Chapter 8 Final Words

There are two important lessons which must be drawn from this course:

  • Sample surveys are a key source of data in many different domains, including economy and finance. Contrary to macro sources, surveys provide indicators on distributional aspects such as income or wealth inequality measures.
  • Sample surveys is a serious business, which must be carried out properly following scientific guidelines with the aim to produce quality figures and communicate about them.

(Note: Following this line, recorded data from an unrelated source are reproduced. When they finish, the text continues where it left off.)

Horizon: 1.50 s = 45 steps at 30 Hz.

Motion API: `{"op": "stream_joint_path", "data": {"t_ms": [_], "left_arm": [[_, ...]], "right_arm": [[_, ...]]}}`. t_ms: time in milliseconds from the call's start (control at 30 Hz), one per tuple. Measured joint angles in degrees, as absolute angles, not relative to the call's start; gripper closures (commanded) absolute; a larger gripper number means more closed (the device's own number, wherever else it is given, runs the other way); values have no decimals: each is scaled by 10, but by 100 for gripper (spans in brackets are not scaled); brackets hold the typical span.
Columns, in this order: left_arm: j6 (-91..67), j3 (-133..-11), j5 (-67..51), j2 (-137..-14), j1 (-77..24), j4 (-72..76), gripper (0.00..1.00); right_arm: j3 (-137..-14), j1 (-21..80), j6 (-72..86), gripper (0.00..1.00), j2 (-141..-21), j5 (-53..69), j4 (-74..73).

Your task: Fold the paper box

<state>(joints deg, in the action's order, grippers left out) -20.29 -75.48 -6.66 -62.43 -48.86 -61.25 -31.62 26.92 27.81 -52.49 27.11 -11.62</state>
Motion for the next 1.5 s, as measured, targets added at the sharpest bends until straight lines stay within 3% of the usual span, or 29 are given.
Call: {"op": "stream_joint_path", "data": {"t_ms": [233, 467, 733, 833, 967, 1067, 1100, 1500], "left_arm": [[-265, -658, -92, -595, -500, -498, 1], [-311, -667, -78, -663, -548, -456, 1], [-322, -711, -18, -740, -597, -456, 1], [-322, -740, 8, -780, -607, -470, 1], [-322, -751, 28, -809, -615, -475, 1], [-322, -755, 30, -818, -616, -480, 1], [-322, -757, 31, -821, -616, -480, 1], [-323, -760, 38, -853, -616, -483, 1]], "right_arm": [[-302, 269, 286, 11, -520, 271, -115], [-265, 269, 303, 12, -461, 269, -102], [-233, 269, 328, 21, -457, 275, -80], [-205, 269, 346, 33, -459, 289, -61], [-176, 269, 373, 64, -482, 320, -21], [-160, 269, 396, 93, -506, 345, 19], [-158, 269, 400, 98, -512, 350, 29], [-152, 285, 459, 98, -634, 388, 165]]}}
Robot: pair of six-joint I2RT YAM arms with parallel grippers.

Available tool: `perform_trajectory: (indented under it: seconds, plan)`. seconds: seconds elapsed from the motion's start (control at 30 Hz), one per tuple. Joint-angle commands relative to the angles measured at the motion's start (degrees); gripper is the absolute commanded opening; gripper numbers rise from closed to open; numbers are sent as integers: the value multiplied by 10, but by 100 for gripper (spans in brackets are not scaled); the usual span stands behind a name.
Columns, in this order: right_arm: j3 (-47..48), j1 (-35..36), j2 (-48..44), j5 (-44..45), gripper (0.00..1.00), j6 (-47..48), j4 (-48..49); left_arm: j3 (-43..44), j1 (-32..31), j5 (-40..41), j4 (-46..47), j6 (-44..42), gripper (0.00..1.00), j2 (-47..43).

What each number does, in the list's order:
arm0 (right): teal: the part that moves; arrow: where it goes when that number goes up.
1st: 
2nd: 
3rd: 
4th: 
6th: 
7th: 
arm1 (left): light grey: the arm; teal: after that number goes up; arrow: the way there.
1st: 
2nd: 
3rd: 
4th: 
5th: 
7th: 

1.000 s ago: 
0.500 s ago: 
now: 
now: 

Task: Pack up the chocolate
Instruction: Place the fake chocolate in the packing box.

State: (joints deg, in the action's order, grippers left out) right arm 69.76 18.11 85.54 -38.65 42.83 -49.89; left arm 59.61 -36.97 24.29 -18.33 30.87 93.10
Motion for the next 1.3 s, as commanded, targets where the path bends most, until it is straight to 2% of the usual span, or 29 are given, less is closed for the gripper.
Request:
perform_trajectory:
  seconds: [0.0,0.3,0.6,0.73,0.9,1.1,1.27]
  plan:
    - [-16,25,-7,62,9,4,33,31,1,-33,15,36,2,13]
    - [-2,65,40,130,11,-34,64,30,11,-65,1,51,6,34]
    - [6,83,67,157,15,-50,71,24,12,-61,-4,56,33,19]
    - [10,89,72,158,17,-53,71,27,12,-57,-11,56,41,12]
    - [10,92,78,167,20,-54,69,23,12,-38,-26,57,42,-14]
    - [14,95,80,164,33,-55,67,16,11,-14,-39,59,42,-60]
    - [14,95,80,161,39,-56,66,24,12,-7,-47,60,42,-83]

Even though they are an essential instrument to obtain relevant statistical information, sample surveys now face important challenges:

  • The constant decline of survey participation, which poses a serious threat to sample representativity and overall to the quality of survey results. Higher non-response is caused by many factors such as the increasing number of survey studies conducted not only by National Statistical Institutes, but also by private organisations, universities, research centres etc., and their lack of coordination. There are also growing fears among populations regarding data privacy and how personal data are treated. People are also more mobile and therefore more difficult to catch. This aspect is particularly true in a country such as Luxembourg, where half of the resident population is composed of foreigners.

  • The need to provide statistical indicators more and more quickly (timeliness), which implies the development of data production chains and the growing need of IT skills among the staff.

  • The integration of new data sources. For instance, administrative databases may provide a great deal of accurate information on household income, which can be used as an alternative to income data collected from sample surveys. “Big data” sources (Facebook, Twitter etc.) also raises growing interest among data users although there are important methodological questions with regard to their quality, their representativity and their access.

  • The use of new digital tools for data collection, for instance internet-based surveys, mobile apps, smart meters, smart cards etc. Digital tools offer interesting solutions to facilitate data collection, reduce survey burden and help reduce errors, but they are not easily accessible to every individual in a population (see e.g. “digital gap” between the young people and the elderly)

Notwithstanding all this, sample surveys are not yet doomed by the rise of digitalisation. There are plenty of topics (e.g. subjective questions) which are not addressed by “Big data” sources and for which survey data are still relevant. However, the future of Statistics should probably go towards more combination of data sources and more mixing of data collection modes (telephone, web, face-to-face etc.)